L’objectif de la vidéo — qui associe la langue française à un oiseau de proie vulnérable — est clairement de s’en prendre à l’utilisation par les jeunes de mots anglais quand ils parlent français. En linguistique, on parlerait d’alternance codique (code-switching), mais, depuis un pauvre livre d’Étiemble, on utilise souvent le mot franglais pour désigner ce phénomène. Exemple : «Mais malgré que ses skills de chasse soient insane, l’avenir du faucon pèlerin demeure sketch

Il y aurait beaucoup de choses à dire de cette campagne publicitaire. Retenons-en trois.

Postuler que «le français est en déclin» au Québec est un discours alarmiste. L’est-il sur tous les plans ? Partout au Québec ? Pour toutes les tranches d’âge ? Dans toutes les situations de la vie privée et publique ? Le ministre ne pèche pas par excès de nuance. (Il n’est pas le seul.)
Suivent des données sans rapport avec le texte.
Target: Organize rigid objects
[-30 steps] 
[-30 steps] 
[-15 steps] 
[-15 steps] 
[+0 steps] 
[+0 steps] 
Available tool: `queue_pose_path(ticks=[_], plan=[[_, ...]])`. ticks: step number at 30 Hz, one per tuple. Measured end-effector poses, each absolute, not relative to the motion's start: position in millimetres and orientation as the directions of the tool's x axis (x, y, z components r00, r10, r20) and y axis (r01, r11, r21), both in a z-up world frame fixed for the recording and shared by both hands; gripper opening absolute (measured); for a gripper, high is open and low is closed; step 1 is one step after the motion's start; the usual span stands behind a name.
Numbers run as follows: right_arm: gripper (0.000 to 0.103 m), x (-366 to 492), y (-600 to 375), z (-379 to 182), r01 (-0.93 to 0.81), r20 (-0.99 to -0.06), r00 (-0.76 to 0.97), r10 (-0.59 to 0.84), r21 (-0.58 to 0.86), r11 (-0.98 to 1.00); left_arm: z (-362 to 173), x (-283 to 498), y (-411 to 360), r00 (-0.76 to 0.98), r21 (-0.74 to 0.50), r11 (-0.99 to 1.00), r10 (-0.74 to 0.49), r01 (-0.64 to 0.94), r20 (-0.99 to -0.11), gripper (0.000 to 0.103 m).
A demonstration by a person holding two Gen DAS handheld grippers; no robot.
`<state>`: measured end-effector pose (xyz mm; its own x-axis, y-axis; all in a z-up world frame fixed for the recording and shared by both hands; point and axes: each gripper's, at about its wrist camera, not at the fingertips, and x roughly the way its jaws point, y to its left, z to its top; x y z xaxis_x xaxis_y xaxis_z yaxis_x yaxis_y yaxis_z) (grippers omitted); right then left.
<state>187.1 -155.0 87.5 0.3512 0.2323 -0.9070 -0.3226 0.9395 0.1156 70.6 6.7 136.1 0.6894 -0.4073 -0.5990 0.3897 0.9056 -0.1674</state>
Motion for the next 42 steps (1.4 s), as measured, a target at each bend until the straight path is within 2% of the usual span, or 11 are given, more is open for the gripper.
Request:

Laisser entendre que les phrases (évidemment inventées) de la publicité ne sont pas du français, ou sont du mauvais français, bute sur un écueil : ce sont des phrases en français — mais d’un registre tout à fait particulier. L’Oreille tendue a longtemps enseigné; elle n’a jamais lu de phrases semblables dans une copie d’étudiant. Autour d’une table, dans un repas familial, au stade ? C’est autre chose.
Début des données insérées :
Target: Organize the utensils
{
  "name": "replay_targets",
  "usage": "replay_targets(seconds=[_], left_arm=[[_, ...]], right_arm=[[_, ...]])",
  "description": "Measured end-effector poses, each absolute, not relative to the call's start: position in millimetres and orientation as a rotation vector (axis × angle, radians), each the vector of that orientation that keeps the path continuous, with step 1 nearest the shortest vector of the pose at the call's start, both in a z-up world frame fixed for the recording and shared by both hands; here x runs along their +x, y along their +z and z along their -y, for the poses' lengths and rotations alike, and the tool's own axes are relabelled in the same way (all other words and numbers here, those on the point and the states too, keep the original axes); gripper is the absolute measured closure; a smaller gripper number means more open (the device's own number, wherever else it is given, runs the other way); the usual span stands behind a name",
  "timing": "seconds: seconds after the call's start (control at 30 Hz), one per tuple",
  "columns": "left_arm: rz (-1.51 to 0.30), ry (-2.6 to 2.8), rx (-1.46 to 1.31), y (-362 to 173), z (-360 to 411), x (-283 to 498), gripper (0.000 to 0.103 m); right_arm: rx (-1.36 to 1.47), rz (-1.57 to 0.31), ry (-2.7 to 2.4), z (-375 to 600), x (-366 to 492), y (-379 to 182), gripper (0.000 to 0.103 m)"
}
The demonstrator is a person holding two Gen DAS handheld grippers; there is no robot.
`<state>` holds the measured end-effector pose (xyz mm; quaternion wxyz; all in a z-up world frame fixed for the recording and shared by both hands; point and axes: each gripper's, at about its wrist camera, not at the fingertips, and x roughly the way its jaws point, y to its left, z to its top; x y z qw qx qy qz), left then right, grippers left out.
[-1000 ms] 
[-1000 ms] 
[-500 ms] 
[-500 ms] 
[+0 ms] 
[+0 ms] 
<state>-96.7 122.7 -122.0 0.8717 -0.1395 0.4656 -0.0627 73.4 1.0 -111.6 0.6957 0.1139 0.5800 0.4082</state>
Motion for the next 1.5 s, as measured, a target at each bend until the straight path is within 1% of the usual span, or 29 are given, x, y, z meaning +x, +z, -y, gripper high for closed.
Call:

Penser que les jeunes Québécois vont changer leurs pratiques linguistiques parce que leur gouvernement s’attaque à celles-ci ne paraît pas être la stratégie la plus sûre pour qu’ils les transforment, si tant est qu’il soit impératif qu’ils le fassent.

 

P.-S.—Cela vous rappelle une publicité électorale du Parti québécois en 2022 ? Vous n’avez pas tort.
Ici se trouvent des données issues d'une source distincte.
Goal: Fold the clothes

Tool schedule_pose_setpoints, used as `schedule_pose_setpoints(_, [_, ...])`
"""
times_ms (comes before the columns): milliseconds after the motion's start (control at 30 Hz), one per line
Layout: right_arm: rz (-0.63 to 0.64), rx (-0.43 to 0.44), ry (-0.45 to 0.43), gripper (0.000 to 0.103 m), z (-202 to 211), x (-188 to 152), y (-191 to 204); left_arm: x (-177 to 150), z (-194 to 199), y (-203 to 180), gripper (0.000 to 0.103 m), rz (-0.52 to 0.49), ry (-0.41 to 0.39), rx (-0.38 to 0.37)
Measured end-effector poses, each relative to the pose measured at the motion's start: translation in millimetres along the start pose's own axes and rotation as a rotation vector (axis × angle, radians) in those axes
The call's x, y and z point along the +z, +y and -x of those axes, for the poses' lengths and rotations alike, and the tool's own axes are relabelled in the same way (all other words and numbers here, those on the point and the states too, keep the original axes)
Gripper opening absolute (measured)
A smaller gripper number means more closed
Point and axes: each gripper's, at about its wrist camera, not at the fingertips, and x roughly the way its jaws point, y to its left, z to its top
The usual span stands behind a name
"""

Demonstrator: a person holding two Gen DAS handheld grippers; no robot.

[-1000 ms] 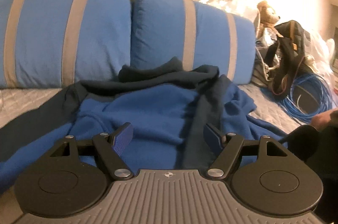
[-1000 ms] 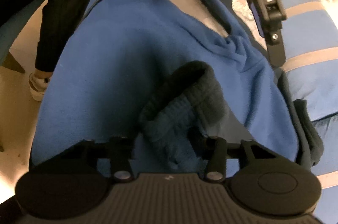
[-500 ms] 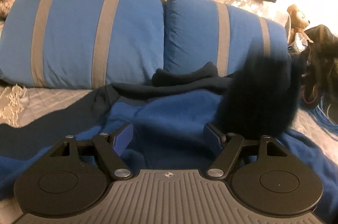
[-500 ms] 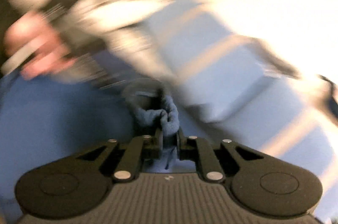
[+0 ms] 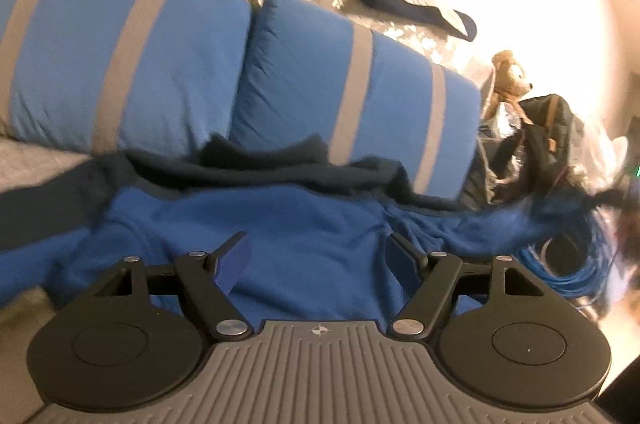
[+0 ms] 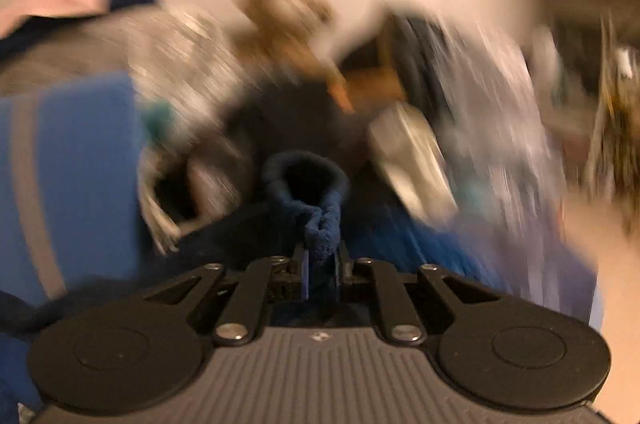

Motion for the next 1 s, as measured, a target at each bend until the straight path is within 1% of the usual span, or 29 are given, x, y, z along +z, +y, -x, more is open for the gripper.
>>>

P.-P.-S.—Autre hasard : l’Oreille découvre cette vidéo au moment où elle lit un ouvrage d’Annette Boudreau, Dire le silence (2021). L’autrice y cite notamment deux extraits de chroniques rédigées pour le journal acadien l’Évangéline par Alain Gheerbrant en… 1967 et 1968 : «si personne ne se réveille, dans quinze ou vingt ans on ne parlera plus de l’Acadie comme d’une région de langue française» (20 novembre 1967, p. 164); «Personne ne peut nier de bonne foi que l’anglicisation ne galope — surtout dans certains secteurs comme les écoles — et c’est dans ce cas-là la faute des élèves» (10 septembre 1968, p. 165). Plus ça change…

 

Référence

Boudreau, Annette, Dire le silence. Insécurité linguistique en Acadie 1867-1970, Sudbury, Prise de parole, coll. «Agora», 2021, 228 p.